### ASSIGNMENT
Where the string "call" appears in a line of the data, show that line.

### DATASET EXTRACT
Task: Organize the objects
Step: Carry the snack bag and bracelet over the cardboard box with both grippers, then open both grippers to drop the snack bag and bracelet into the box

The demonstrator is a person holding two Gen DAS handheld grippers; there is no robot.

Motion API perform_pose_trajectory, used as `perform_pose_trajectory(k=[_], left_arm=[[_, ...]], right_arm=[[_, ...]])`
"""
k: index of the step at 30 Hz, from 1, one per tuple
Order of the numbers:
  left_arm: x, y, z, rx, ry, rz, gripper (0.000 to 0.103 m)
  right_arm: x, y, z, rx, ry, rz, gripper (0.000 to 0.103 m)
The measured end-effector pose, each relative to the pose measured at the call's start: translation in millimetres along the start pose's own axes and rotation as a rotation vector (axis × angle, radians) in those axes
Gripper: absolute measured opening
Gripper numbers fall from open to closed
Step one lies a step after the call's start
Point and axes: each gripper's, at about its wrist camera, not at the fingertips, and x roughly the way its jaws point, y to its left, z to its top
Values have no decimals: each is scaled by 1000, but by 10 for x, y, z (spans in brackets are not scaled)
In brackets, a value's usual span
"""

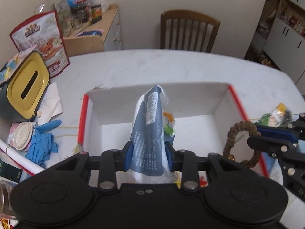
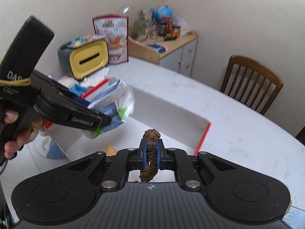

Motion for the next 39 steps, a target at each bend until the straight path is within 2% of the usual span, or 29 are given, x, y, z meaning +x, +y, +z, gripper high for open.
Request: perform_pose_trajectory(k=[4, 12, 23, 32, 35, 37, 39], left_arm=[[223, 101, -43, -12, 47, 13, 33], [486, 118, -32, 33, 104, -1, 33], [732, 87, -67, 98, 191, 14, 36], [868, 148, -78, 74, 260, -3, 37], [849, 153, -75, 68, 259, -5, 41], [812, 140, -80, 74, 245, -2, 50], [770, 128, -81, 78, 229, -3, 55]], right_arm=[[280, 83, -65, 4, 49, -7, 10], [656, 181, -152, -9, 140, -13, 10], [807, 171, -179, 5, 195, -13, 10], [808, 119, -171, 35, 193, 2, 10], [784, 93, -168, 54, 190, 20, 10], [760, 79, -170, 63, 191, 26, 11], [731, 77, -171, 67, 188, 32, 11]])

### TASK OUTPUT
The measured end-effector pose, each relative to the pose measured at the call's start: translation in millimetres along the start pose's own axes and rotation as a rotation vector (axis × angle, radians) in those axes
Step one lies a step after the call's start

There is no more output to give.